Exercise directions:
Output exactly, and only, the lines below from the one with "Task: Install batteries" down to the one with "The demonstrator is". Include both end lines and no pictures.

[Given records]

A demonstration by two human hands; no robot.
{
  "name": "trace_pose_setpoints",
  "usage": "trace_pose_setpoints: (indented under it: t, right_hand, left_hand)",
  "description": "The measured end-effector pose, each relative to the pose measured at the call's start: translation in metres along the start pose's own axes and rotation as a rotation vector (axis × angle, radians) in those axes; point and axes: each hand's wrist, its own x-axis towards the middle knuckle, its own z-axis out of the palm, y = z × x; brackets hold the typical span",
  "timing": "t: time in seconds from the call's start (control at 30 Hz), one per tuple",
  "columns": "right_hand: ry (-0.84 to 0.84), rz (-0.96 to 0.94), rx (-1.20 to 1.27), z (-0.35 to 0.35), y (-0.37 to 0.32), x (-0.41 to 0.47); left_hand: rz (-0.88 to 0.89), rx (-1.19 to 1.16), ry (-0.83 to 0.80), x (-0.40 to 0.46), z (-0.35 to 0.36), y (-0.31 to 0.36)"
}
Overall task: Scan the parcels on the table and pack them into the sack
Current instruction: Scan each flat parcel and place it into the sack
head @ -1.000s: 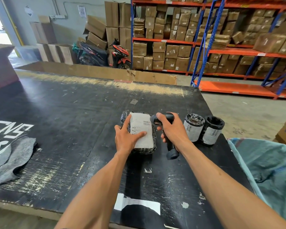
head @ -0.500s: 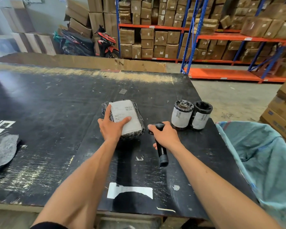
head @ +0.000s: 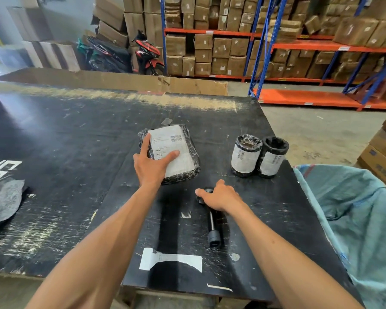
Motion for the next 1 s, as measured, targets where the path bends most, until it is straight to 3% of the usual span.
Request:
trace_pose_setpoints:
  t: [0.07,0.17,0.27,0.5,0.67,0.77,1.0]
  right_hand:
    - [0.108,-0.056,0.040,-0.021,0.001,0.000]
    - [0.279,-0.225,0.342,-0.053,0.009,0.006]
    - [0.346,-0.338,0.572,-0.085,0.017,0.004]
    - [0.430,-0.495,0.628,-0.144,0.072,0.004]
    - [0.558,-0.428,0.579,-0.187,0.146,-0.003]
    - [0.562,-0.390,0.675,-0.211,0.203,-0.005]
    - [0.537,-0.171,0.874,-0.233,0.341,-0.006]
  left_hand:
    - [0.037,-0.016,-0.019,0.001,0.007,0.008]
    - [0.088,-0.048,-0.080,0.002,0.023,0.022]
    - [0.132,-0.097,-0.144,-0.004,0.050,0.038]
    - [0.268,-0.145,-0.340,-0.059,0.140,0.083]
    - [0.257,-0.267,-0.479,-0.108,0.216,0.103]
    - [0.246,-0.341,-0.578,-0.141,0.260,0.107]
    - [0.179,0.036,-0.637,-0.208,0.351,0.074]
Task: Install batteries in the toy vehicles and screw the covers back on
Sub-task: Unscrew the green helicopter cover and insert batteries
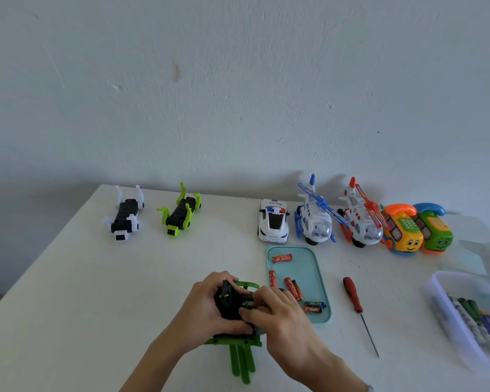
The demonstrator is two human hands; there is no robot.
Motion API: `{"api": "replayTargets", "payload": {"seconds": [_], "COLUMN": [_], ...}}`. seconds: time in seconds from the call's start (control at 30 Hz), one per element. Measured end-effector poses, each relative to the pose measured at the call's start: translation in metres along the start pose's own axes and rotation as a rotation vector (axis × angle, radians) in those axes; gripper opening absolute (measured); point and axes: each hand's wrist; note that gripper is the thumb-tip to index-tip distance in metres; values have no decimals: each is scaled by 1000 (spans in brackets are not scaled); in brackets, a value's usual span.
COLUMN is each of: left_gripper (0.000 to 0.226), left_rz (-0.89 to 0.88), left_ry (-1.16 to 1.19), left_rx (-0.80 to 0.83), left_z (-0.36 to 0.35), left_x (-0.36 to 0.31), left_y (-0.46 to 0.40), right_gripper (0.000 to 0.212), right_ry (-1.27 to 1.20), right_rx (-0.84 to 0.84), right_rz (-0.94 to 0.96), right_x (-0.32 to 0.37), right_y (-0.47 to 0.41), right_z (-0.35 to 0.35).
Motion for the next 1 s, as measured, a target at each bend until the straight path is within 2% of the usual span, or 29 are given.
{"api": "replayTargets", "payload": {"seconds": [0.1,0.23,0.27,0.3,0.37,0.43,0.57,0.7,1.0], "left_gripper": [51,52,54,57,64,70,75,53,33], "left_rz": [-9,15,28,32,-9,-105,-219,-372,-394], "left_ry": [16,-20,-28,-63,-245,-451,-614,-738,-788], "left_rx": [-5,4,15,27,32,4,-12,-60,-20], "left_z": [0,-2,-2,-1,0,-1,-7,-15,-24], "left_x": [1,4,4,5,6,6,4,6,0], "left_y": [0,3,3,3,3,3,2,-1,-1], "right_gripper": [28,21,28,40,66,80,82,81,80], "right_ry": [-77,-741,-802,-806,-783,-768,-773,-846,-909], "right_rx": [-50,-251,-295,-290,-174,-96,-144,-164,-197], "right_rz": [-31,-336,-374,-389,-418,-462,-599,-644,-649], "right_x": [-2,-5,-6,-8,-12,-14,-9,-9,-13], "right_y": [0,7,11,13,18,22,22,23,25], "right_z": [-2,14,19,22,22,15,5,1,-3]}}
Point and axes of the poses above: each hand's wrist, its own y-axis away from the middle knuckle, its own z-axis out of the back of the hand, x = y × z, and after that the axes turned 2 degrees about x, right-handed
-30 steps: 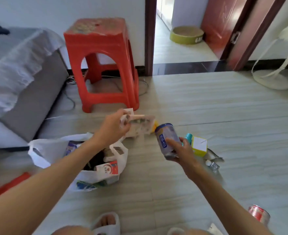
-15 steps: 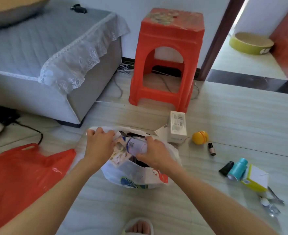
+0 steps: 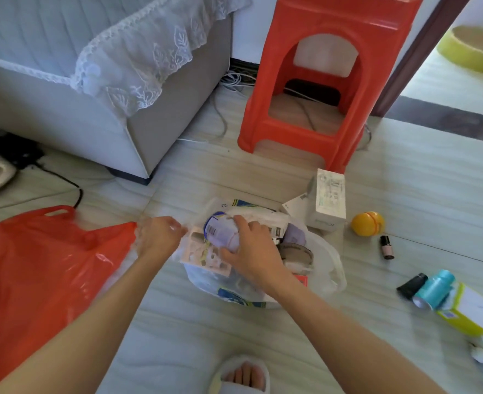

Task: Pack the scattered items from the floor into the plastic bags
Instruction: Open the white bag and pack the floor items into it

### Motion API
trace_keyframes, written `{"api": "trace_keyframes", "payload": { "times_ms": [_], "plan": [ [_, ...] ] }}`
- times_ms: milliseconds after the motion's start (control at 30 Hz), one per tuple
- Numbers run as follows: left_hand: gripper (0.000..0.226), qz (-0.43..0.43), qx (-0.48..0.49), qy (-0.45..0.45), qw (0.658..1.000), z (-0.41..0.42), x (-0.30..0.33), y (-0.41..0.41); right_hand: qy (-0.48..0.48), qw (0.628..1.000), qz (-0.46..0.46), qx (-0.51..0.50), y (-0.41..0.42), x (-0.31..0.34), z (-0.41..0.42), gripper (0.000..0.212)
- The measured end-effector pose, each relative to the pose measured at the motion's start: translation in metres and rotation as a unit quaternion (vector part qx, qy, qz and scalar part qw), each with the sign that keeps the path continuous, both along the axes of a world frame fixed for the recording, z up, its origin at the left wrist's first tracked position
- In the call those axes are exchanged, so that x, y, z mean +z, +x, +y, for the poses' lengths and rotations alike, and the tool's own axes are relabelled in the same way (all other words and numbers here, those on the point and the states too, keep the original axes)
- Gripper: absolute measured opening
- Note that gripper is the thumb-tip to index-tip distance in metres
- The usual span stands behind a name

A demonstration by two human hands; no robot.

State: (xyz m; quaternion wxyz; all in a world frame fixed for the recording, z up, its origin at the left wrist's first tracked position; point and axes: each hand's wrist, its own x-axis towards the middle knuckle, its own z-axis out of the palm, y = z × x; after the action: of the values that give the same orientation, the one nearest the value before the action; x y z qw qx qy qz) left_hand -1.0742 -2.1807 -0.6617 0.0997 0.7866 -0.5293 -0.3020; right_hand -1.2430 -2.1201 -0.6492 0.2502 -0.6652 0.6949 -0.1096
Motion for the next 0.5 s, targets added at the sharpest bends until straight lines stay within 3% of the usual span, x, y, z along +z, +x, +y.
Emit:
{"api": "trace_keyframes", "payload": {
  "times_ms": [33,100,200,267,300,333,400,500],
  "plan": [
    [0.025,0.02,0.008,0.01,1.0,0.004,-0.001,0.004,-0.003,1.0,0.021,0.019,0.003,-0.003,0.002,0.065],
    [0.028,0.159,0.058,0.032,0.985,0.012,-0.005,0.01,-0.004,0.998,0.047,0.038,0.008,-0.011,0.006,0.064],
    [0.033,0.367,0.194,0.112,0.903,0.027,-0.009,0.019,0.012,0.999,0.041,0.012,0.006,-0.021,0.009,0.066],
    [0.025,0.453,0.262,0.098,0.846,0.033,-0.015,0.022,0.005,0.998,0.068,0.011,0.003,-0.027,0.011,0.067],
    [0.024,0.467,0.285,0.073,0.834,0.034,-0.017,0.022,-0.002,0.996,0.085,0.017,0.002,-0.03,0.012,0.068],
    [0.026,0.458,0.294,0.048,0.838,0.035,-0.016,0.021,-0.003,0.995,0.097,0.023,0.003,-0.031,0.013,0.068],
    [0.025,0.406,0.256,-0.004,0.877,0.034,-0.009,0.018,-0.004,0.995,0.097,0.028,0.004,-0.032,0.015,0.068],
    [0.019,0.323,0.093,-0.097,0.937,0.03,0.014,0.01,-0.023,0.996,0.089,0.018,0.009,-0.035,0.02,0.068]
  ]
}}
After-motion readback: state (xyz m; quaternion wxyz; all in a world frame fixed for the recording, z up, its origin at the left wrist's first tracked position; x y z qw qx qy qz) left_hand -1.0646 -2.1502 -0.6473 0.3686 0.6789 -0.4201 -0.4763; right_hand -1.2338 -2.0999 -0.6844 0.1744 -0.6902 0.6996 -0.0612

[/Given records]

Solution:
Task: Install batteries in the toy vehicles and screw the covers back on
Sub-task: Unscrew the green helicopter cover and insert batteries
The demonstrator is two human hands; there is no robot.

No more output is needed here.